## Activity:
What lines of the data hold the string "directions"? Copy them all.

(Saved entries)
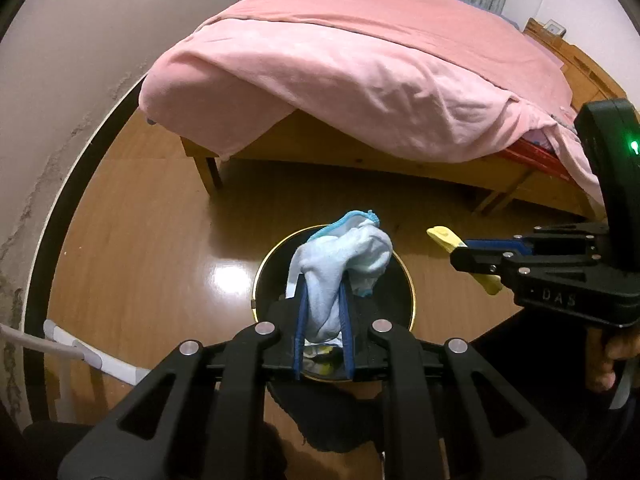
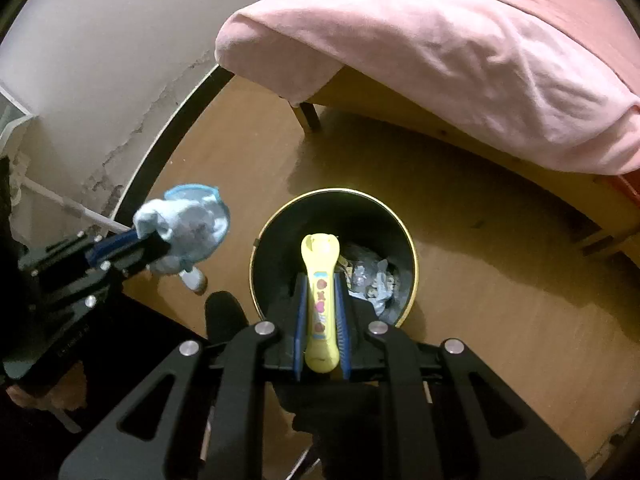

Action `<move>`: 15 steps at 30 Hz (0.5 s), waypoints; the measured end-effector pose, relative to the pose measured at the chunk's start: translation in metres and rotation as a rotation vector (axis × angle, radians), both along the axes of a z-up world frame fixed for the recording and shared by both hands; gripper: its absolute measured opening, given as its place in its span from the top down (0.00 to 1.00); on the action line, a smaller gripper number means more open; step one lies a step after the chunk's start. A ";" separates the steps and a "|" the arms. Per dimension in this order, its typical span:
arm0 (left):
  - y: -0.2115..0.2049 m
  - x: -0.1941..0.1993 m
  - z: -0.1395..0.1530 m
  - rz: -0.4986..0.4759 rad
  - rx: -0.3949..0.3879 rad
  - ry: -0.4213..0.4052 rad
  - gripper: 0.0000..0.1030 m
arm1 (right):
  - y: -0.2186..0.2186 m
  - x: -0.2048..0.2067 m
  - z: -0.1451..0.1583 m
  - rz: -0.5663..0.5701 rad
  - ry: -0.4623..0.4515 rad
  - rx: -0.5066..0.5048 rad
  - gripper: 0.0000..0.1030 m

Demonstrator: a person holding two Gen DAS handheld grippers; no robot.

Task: Collect trash
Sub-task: 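Open the left tool to drop the cloth while the right drops the toy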

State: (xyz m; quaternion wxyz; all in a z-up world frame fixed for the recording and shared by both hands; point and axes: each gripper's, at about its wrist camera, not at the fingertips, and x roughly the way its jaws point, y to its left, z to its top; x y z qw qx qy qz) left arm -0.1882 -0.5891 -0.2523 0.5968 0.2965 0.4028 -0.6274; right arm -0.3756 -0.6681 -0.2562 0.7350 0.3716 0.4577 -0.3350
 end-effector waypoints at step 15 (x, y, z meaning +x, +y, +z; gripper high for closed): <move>0.004 -0.001 0.004 0.001 -0.031 -0.006 0.31 | -0.004 0.005 0.008 -0.023 -0.018 -0.014 0.44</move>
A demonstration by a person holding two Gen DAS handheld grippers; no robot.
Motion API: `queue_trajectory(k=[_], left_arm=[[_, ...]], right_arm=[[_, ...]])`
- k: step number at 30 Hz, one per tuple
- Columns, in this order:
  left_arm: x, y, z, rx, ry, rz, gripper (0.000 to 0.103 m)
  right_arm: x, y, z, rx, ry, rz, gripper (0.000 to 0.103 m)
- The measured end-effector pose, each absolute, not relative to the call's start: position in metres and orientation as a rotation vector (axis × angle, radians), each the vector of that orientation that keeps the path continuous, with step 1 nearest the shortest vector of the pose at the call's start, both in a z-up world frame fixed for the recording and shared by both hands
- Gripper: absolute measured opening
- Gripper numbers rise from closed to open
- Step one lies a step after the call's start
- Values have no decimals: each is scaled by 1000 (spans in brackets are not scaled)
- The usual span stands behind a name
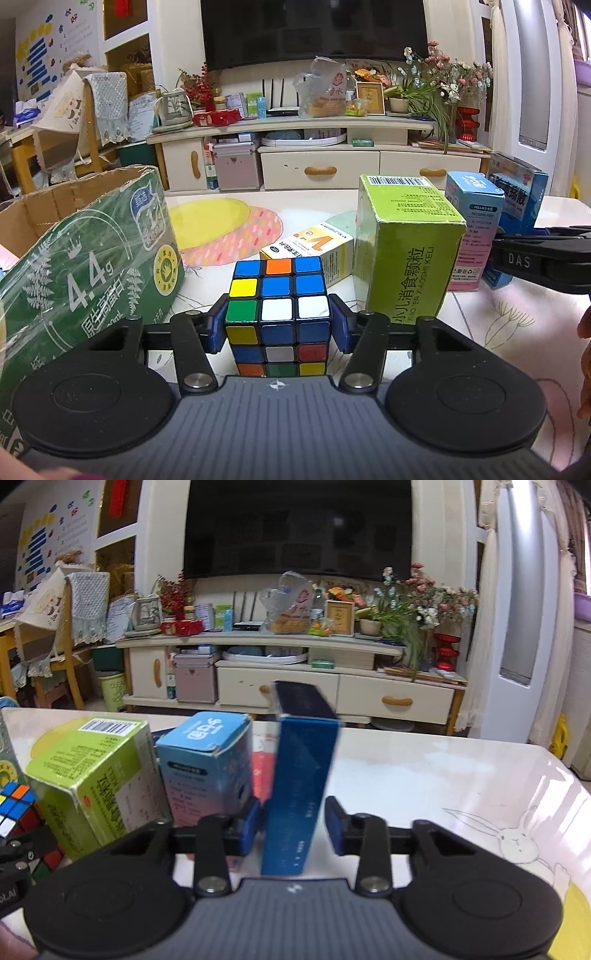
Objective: Organize rigid objects
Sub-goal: 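Lift the Rubik's cube and blue box and carry them toward the cardboard box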
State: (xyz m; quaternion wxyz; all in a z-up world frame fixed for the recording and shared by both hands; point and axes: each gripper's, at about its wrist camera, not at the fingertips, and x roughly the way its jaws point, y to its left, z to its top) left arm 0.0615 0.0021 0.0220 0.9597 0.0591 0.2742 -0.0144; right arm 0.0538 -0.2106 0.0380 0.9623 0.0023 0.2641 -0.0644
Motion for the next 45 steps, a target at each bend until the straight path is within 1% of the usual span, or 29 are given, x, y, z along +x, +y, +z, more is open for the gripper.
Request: queue_trajectory(k=[2, 3, 11, 28, 45], left_arm=[[59, 3, 23, 114, 559, -25, 66], [57, 3, 23, 112, 560, -24, 66], [36, 4, 26, 113, 577, -34, 66], [-35, 15, 32, 120, 598, -97, 65], [-86, 29, 63, 88, 553, -147, 65]], right_arm=[[54, -210, 38, 6, 532, -125, 24], [53, -209, 38, 7, 529, -124, 23], [41, -204, 39, -18, 518, -129, 23], [-17, -190, 44, -32, 539, -173, 23], [-80, -167, 64, -1, 515, -183, 23]])
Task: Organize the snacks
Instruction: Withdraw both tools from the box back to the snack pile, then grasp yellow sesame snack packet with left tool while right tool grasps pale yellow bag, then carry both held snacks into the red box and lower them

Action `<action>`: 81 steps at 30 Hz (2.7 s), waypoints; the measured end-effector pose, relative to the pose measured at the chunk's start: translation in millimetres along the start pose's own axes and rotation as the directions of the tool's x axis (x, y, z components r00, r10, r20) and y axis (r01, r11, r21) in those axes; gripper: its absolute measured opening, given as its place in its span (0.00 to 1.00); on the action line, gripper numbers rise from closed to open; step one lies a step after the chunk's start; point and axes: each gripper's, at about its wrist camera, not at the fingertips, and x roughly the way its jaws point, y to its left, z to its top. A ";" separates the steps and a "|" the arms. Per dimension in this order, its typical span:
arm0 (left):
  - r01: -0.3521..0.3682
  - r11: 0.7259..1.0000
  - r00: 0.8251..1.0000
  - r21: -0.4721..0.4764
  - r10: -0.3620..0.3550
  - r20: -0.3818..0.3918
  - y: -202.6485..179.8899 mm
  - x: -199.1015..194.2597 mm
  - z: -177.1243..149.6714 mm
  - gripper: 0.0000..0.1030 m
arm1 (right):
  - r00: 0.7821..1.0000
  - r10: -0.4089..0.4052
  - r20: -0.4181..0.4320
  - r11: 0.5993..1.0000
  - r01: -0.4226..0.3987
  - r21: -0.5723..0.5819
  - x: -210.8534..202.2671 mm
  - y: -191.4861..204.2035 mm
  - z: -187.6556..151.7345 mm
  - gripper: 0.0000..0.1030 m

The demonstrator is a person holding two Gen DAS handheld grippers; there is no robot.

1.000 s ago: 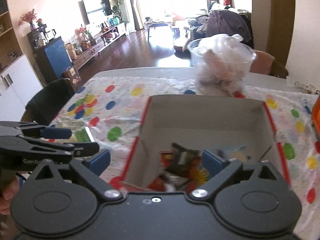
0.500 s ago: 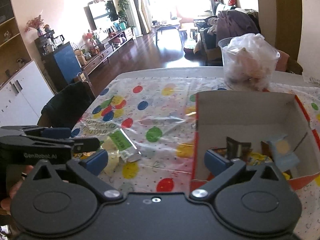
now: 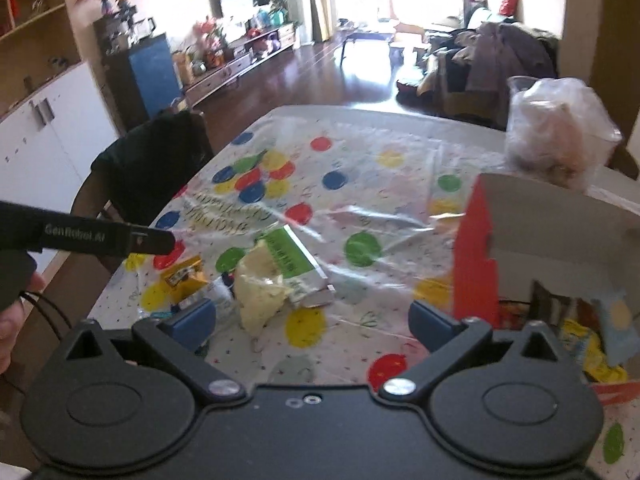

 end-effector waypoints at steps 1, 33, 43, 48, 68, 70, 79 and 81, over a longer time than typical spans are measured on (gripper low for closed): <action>-0.007 1.000 1.000 -0.012 0.007 -0.011 4.8 3.3 0.5 0.82 | 1.000 0.001 0.002 1.000 -0.001 -0.013 5.0 3.7 1.0 1.00; -0.093 0.945 0.954 -0.313 -0.005 -0.299 51.4 119.2 10.4 0.61 | 0.970 0.029 -0.243 0.985 -0.069 -0.158 136.7 48.3 24.5 0.59; -0.123 0.955 0.960 -0.270 0.045 -0.275 46.7 116.3 7.8 0.45 | 0.971 0.028 -0.239 0.986 -0.066 -0.155 136.0 48.0 20.4 0.44; -0.110 0.956 0.965 -0.270 0.037 -0.260 48.4 112.1 5.6 0.42 | 0.974 0.031 -0.227 0.993 -0.057 -0.108 129.2 41.5 16.4 0.36; -0.083 0.971 0.984 -0.224 0.044 -0.171 49.1 63.1 -2.7 0.41 | 0.988 0.048 -0.146 0.997 -0.039 0.065 68.8 13.3 -0.5 0.32; -0.081 0.974 0.985 -0.213 0.045 -0.166 45.3 56.7 -2.8 0.41 | 0.989 0.049 -0.138 0.996 -0.038 0.076 60.8 10.7 -1.2 0.32; -0.030 0.982 0.989 -0.188 0.002 -0.147 16.4 24.6 -1.7 0.41 | 0.994 0.044 -0.101 0.989 -0.029 0.146 18.8 -13.9 -3.5 0.32; -0.018 0.984 0.989 -0.179 -0.008 -0.145 5.7 18.2 -0.7 0.41 | 0.995 0.041 -0.092 0.986 -0.026 0.163 9.4 -21.8 -4.6 0.32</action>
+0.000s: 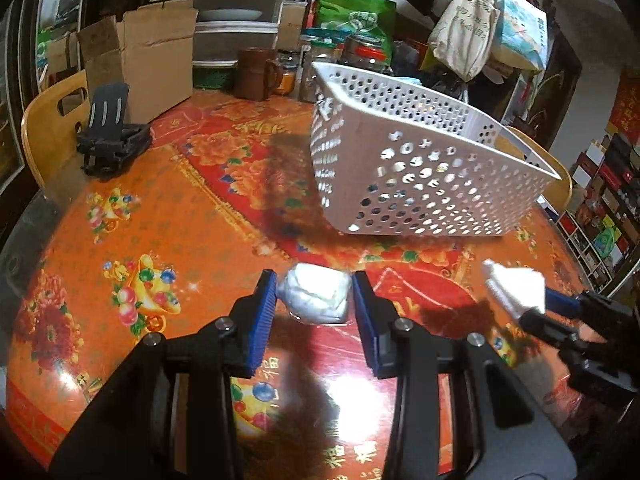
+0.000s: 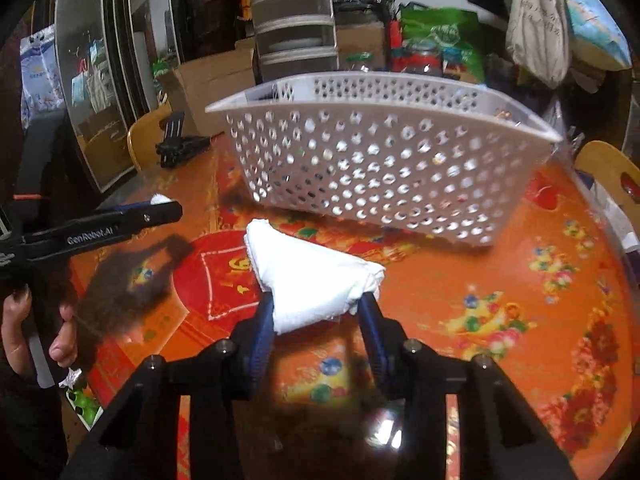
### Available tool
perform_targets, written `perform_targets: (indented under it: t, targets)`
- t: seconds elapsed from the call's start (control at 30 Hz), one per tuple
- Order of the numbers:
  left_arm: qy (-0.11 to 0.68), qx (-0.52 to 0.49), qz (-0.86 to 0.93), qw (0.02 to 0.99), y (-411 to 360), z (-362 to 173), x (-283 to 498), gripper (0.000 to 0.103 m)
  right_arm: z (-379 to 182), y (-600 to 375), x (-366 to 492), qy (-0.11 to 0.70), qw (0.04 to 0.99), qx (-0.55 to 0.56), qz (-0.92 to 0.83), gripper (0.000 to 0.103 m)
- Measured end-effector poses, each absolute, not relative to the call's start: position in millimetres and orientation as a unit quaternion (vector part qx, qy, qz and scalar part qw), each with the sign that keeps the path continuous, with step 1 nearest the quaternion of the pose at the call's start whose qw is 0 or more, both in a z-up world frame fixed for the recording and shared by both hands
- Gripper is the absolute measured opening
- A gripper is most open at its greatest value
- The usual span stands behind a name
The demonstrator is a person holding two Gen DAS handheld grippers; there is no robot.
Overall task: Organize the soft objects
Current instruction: 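Carry both white items over the basket and open both grippers to drop them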
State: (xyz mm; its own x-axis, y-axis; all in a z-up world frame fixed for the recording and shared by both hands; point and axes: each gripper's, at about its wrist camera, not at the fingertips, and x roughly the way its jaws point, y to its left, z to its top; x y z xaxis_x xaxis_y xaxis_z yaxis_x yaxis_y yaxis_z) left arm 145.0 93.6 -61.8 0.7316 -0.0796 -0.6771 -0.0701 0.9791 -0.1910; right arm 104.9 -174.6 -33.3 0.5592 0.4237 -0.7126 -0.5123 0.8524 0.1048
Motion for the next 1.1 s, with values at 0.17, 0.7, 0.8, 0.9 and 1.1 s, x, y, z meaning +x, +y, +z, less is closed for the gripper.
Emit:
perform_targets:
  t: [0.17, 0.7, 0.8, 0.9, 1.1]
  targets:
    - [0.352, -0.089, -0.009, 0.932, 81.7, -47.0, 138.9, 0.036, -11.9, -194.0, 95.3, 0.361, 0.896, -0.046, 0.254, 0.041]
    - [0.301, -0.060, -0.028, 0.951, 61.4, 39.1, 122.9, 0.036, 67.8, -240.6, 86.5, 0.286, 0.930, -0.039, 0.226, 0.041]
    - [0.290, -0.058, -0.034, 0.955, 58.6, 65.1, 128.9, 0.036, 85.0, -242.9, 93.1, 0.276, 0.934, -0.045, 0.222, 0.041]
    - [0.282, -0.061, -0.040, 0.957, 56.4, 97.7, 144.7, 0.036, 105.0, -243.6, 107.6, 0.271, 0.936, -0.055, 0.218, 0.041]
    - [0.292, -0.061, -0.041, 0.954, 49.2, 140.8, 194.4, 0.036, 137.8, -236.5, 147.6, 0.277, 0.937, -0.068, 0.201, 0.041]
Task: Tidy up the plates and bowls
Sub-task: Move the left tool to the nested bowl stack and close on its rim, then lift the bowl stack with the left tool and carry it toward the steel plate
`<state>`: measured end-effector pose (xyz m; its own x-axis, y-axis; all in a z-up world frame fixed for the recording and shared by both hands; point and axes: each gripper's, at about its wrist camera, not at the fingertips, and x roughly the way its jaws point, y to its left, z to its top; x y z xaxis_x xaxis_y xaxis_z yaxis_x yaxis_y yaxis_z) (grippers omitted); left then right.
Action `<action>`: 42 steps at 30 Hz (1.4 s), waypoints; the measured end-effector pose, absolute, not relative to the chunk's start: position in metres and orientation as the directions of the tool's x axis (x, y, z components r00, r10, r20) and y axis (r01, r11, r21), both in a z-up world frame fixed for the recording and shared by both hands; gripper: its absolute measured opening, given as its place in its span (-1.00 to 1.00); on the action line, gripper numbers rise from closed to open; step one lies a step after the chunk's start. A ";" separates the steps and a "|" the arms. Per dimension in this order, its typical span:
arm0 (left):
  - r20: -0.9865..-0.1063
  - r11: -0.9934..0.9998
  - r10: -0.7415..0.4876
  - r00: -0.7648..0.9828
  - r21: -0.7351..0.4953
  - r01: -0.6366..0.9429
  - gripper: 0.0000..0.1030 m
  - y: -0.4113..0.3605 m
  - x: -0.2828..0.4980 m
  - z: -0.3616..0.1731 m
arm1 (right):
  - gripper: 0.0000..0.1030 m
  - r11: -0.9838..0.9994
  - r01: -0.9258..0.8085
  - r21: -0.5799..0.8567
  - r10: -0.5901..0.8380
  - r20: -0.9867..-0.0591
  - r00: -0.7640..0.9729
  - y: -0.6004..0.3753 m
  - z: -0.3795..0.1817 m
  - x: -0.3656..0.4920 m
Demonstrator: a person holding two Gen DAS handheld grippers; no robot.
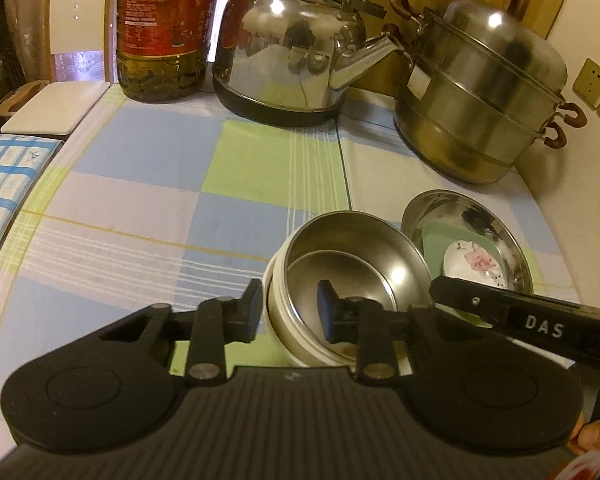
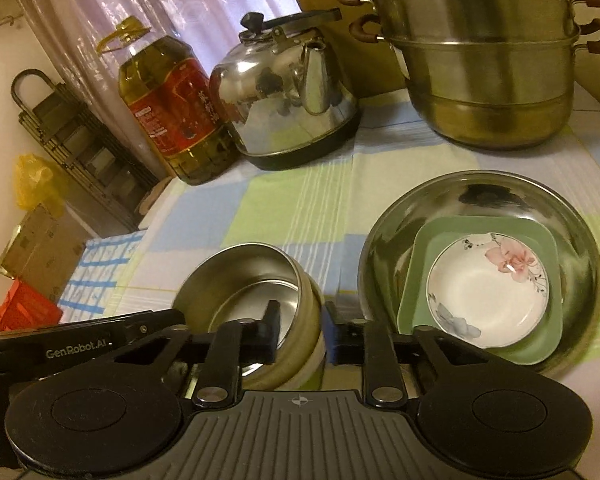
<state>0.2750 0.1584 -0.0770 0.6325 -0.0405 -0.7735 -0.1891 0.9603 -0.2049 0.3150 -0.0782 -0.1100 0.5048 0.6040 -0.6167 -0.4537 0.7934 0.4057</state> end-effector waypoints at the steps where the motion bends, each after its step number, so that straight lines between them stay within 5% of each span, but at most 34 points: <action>1: -0.774 0.961 -0.044 0.631 -0.206 -0.185 -0.57 0.159 0.277 -0.078 | -0.71 0.793 -0.452 0.408 0.604 -0.618 0.503 -0.077 -0.112 0.317; 6: -0.779 0.963 -0.065 0.624 -0.213 -0.166 -0.74 0.162 0.281 -0.083 | -0.88 0.792 -0.461 0.400 0.603 -0.625 0.496 -0.073 -0.116 0.320; 19: -0.805 0.963 -0.067 0.589 -0.207 -0.173 -0.72 0.162 0.291 -0.091 | -0.87 0.792 -0.452 0.410 0.603 -0.638 0.479 -0.071 -0.114 0.325; 22: -0.816 0.957 -0.070 0.574 -0.216 -0.191 -0.58 0.163 0.293 -0.093 | -0.86 0.801 -0.431 0.416 0.593 -0.650 0.475 -0.070 -0.113 0.329; 28: -0.827 0.952 -0.075 0.557 -0.226 -0.207 -0.48 0.165 0.299 -0.099 | -0.51 0.828 -0.392 0.401 0.555 -0.686 0.471 -0.066 -0.122 0.339; 42: -0.836 0.957 -0.079 0.542 -0.215 -0.192 -0.50 0.167 0.312 -0.111 | -0.50 0.847 -0.345 0.404 0.523 -0.745 0.414 -0.048 -0.141 0.355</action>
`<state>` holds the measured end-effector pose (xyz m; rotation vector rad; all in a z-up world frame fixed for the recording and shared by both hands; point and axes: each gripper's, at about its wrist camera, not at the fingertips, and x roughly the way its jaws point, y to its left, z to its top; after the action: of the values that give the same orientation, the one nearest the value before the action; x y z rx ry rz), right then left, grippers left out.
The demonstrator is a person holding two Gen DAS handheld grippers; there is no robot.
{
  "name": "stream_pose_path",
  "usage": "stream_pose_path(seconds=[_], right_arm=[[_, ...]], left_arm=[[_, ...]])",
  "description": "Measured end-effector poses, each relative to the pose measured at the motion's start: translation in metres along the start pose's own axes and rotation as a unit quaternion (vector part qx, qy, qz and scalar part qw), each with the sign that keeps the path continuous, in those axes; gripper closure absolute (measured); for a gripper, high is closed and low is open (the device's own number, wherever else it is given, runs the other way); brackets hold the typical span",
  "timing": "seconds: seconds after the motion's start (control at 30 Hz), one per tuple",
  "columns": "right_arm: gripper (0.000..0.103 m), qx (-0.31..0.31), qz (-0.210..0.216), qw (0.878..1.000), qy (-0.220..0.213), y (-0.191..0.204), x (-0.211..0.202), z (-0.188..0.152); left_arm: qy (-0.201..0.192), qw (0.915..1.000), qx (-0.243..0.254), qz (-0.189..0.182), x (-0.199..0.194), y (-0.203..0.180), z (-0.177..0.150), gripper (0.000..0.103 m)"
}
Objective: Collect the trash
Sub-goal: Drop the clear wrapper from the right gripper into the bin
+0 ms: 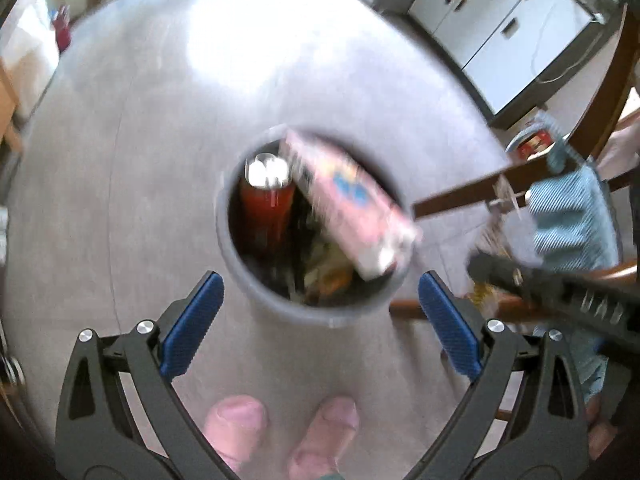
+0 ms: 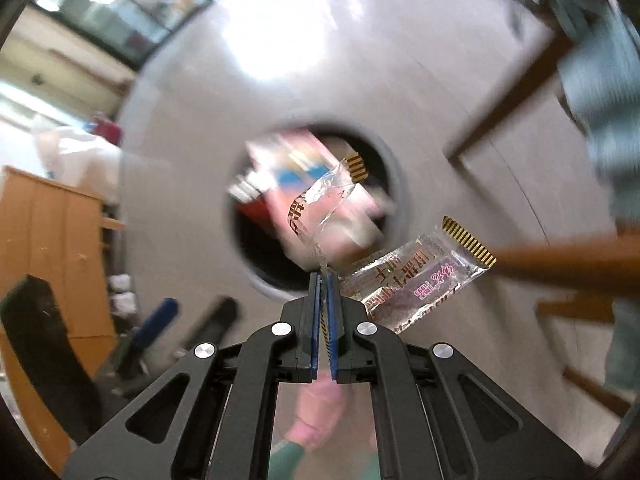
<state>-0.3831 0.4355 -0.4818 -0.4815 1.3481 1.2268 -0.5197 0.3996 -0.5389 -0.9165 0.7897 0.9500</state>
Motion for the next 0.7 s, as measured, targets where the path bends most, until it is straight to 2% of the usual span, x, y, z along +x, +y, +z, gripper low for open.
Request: stream_pose_path(seconds=[0.1, 0.2, 0.27, 0.4, 0.5, 0.57, 0.63, 0.7], right_arm=[[0.098, -0.006, 0.027, 1.000, -0.006, 0.028, 0.020, 0.029], [0.098, 0.001, 0.037, 0.999, 0.004, 0.032, 0.055, 0.042], [0.096, 0.026, 0.052, 0.998, 0.010, 0.026, 0.075, 0.049], [0.092, 0.033, 0.057, 0.997, 0.028, 0.008, 0.103, 0.047], [0.088, 0.045, 0.065, 0.996, 0.046, 0.002, 0.108, 0.040], [0.067, 0.055, 0.074, 0.994, 0.054, -0.004, 0.110, 0.036], [0.059, 0.055, 0.080, 0.994, 0.057, -0.004, 0.106, 0.034], [0.057, 0.048, 0.085, 0.994, 0.055, -0.003, 0.099, 0.033]], left_arm=[[-0.009, 0.9996, 0.025, 0.009, 0.003, 0.007, 0.034, 0.008], [-0.007, 0.9981, 0.059, 0.015, 0.024, 0.022, 0.055, 0.008], [0.009, 0.9960, 0.087, 0.015, 0.039, 0.025, 0.059, 0.008], [0.037, 0.9933, 0.110, 0.002, 0.064, 0.032, 0.059, 0.008], [0.048, 0.9913, 0.122, 0.001, 0.073, 0.029, 0.051, 0.008], [0.059, 0.9903, 0.126, -0.004, 0.078, 0.026, 0.044, 0.008], [0.060, 0.9891, 0.134, -0.007, 0.075, 0.022, 0.040, 0.008], [0.055, 0.9875, 0.147, -0.014, 0.069, 0.017, 0.036, 0.008]])
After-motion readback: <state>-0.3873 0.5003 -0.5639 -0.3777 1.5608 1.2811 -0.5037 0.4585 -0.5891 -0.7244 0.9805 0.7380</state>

## Solution to this task:
Action `<action>`: 81 steps at 30 Hz (2.7 s), waypoints; the measured end-effector pose, relative to the pose measured at the chunk's start: translation in millimetres along the start pose's own axes and rotation as the directions of the tool's x axis (x, y, z components r00, r10, r20) and y axis (r01, r11, r21) in those axes; gripper: its absolute measured opening, given as its place in its span (0.00 to 1.00); on the action line, gripper numbers rise from closed to open; step one lies a step after the chunk's start; point and axes: each gripper's, at about its wrist camera, not at the fingertips, and x roughly the way its jaws point, y to its left, z to its top. A ";" separates the steps and a "|" the arms. Per dimension in this order, its typical span:
Action `<action>`: 42 steps at 30 Hz (1.4 s), waypoints; the measured end-effector pose, absolute, not relative to the chunk's start: position in metres and orientation as the directions of the tool's x axis (x, y, z components r00, r10, r20) and y axis (r01, r11, r21), both in a z-up world frame fixed for the recording and shared by both hands; gripper: its absolute measured opening, given as its place in its span (-1.00 to 1.00); on the action line, gripper numbers rise from closed to open; step one lies a step after the chunk's start. A ";" separates the steps and a "|" the arms. Per dimension in this order, its typical span:

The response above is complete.